I took the walking paths of Narrabeen Lakes, Manly to Shelly Beach, The Bay Run, Bondi to Coogee, crossing The Bridge and also hung out with the pure bundle of happiness that is my dog Rocky Balboa. What a stressful week, here are just some of the awful views I had to put up with…

So how’d I go?:

When I first started I was paying close attention to the lovely lady on Runkeeper who told me I had achieved 1km…I instantly thought I still have 99 to go…WHY am I torturing myself? I reminded myself that this was for my well-being and the week really flew by. Not going to lie, my legs are in serious pain! But I feel good, and that’s what the week was really all about. Confession – I slightly failed in the chocolate department as a colleague brought some sweets back from Poland…oh and there was that bag of mini M&M’s…hmm and that slice of birthday chocolate cake. Ok…MASSIVE FAIL!

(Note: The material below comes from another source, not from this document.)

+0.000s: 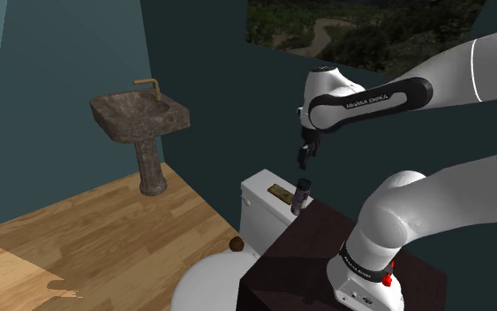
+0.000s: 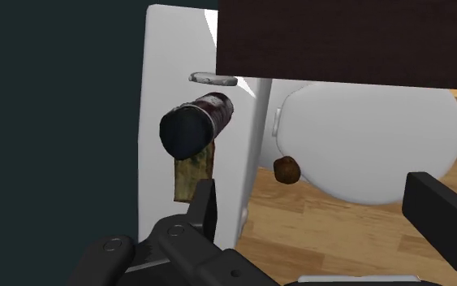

I did feel the first two days were emotionally draining, averaging 17km a day, I had a lot of time to think…a lot. I was in a deep sleep by 9pm. After the first couple days I was then able to process new ideas, like planning my trip to my other home in Geneva (insert Greek Isles and other destinations here). I literally felt like I had sweated out every negative thought and the week brought about some very positive changes and upcoming opportunities. This really was a detox for my soul.


Goal achieved 🙂


I’ll be honest, there is quite possibly no way I would do this again (certainly not 100kms in a week!!). Congrats to my Manager for also achieving the goal, and sharing in my pain! I chose probably the hottest week to do this – which averaged 36C most days, I’ve gone a few shades darker (not by choice), my body aches and it is a challenge climbing stairs, and I have a few painful blisters. However the positives outweigh this, I was able to really focus on my well-being and I feel I have a lot of clarity. I am grateful for the support network I had around me who not only encouraged me on my quest for mindfulness, thank you for laughing with me, this seriously kept me motivated. I really believe I’ve made an incredibly positive difference for myself.


Practice self-care everyday, even if it’s for 5 minutes. Allowing these moments for yourself and providing these skills for children will help produce change towards a better state of well-being.